> _Assignment_
Read through the lines below and copy the ones holding the string "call".

-- -- --

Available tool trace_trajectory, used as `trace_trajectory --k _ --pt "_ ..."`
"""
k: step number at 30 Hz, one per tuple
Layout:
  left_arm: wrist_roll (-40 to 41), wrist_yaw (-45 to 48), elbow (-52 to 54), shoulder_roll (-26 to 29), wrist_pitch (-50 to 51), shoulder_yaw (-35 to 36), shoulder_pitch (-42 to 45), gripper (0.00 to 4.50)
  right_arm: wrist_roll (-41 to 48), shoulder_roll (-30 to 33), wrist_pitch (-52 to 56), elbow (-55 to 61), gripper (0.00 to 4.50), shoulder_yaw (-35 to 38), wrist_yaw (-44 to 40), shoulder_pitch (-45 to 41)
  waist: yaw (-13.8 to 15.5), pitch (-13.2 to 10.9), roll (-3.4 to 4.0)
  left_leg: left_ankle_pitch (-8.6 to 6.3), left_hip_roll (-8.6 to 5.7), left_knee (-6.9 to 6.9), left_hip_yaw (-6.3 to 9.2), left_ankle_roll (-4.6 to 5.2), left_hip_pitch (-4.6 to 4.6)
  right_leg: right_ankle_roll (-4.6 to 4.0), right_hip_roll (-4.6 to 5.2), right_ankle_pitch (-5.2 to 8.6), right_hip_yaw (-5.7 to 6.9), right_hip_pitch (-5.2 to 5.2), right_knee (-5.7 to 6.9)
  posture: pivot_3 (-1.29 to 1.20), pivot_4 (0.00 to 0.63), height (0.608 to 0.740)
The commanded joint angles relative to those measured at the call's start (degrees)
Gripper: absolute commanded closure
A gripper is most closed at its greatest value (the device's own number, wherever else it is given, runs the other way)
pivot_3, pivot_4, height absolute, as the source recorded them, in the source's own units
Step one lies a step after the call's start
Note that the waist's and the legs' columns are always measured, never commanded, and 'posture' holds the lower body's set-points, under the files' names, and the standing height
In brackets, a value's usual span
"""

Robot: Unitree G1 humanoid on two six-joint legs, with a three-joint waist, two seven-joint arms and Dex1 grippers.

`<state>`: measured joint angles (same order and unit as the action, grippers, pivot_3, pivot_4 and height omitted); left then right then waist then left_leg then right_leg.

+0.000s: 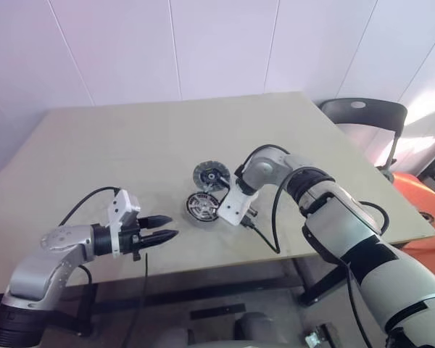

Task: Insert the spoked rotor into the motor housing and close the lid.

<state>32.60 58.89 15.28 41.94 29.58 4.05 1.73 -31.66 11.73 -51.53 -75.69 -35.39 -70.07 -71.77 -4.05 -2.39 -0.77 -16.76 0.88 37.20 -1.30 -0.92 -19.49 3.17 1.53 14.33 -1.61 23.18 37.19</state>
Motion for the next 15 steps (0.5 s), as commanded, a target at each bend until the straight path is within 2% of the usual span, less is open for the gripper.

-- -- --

> _Task response_
The commanded joint angles relative to those measured at the call's start (degrees)
Step one lies a step after the call's start

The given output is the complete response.